No, no fui capaz, pero me encontré a una amiga que iba con su matt y decidí acompañarla a su clase de yoga, cosa que en cualquier otro momento jamás hubiera hecho, pues a mí me gusta darlo todo en la trotadora y en las máquinas. Así, pese a todos mis prejuicios, entré a la sala. Al principio me asusté un poco, pues te hacían cerrar los ojos y respirar, repetir mantras y cosas así… pero cuando se puso físico me encantó y logré desconcentrarme… pues mientras estuve sentada con los ojos cerrados nunca logré parar de pensar en Claudio, mi mamá y la Maca. Lo loco es que al final de la clase nos hicieron acostarnos y volver a cerrar los ojos y ahí me fui a la cresta. ¡De nuevo me puse a llorar! Y mi amiga me tuvo que sacar y acompañar al camarín para seguir llorando. Lloré mientras me duchaba, me secaba, me vestía… Y seguí llorando y hablando en un café… y le conté lo que te he contado a ti y lo que pasó con mi hermana y mi mamá y la muy bestia se cagó de la risa y me dijo que la Maca era una genio y que si Claudio y Nicolás todavía no sabían que eran gay, éste era el momento para decírselo…

Andrea, exhausta por las conversaciones del fin de semana, saca su teléfono al finalizar la sesión y tras mirar intensamente la pantalla… sonríe. Claudio le ha mandado un mensaje. Existo. Me quiere. Me extraña. Nunca me había escrito un te quiero. Así, radiante, se aleja caminando y no puedo no recordar lo que sostiene Anne Carson sobre los amantes: ellos quieren lo que no tienen, pues el deseo sólo puede ser de eso que está ausente, lo que no está a mano, lo no presente, lo que no se posee ni está en nuestro propio ser”.

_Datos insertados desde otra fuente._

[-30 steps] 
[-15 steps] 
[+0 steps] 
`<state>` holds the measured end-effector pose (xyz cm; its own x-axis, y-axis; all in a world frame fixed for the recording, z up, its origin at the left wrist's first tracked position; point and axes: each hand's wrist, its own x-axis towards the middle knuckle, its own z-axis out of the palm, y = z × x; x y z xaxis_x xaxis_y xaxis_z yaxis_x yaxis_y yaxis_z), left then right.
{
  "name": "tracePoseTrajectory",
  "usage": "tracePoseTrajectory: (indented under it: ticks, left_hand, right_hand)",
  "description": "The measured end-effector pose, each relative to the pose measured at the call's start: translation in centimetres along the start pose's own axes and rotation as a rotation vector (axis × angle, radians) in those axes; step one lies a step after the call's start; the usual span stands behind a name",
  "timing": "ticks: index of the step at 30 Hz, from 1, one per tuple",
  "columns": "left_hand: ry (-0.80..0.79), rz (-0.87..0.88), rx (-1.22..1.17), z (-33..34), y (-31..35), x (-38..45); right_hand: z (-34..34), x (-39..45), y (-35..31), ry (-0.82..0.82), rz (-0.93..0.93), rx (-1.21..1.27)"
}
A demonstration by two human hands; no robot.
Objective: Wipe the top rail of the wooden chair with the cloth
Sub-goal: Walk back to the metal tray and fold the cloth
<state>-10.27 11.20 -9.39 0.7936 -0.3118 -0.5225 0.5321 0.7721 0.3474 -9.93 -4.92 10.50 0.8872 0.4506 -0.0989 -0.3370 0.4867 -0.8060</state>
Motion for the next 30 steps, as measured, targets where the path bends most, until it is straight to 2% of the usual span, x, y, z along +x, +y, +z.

¿Qué pasará con Claudio y Andrea cuando se encuentren físicamente? ¿Será un verdadero reencuentro? ¿Podrán oficializar esa relación? ¿Terminarán? ¿Y qué va a pasar con todas las sospechas y fantasías que introdujo la hermana de Andrea en la ausencia de Claudio?

Aceptémoslo: no sabemos nada del amor, pues tal como señala Alexandra Kohan, “Eros respira ahí donde no tiene que dar pruebas, ahí donde encuentra lugar para expandir sus ambigüedades, ahí donde no se le exigen signos seguros. Eros respira cuando deambula, cuando le da cuerpo a lo incierto, a lo insabido”.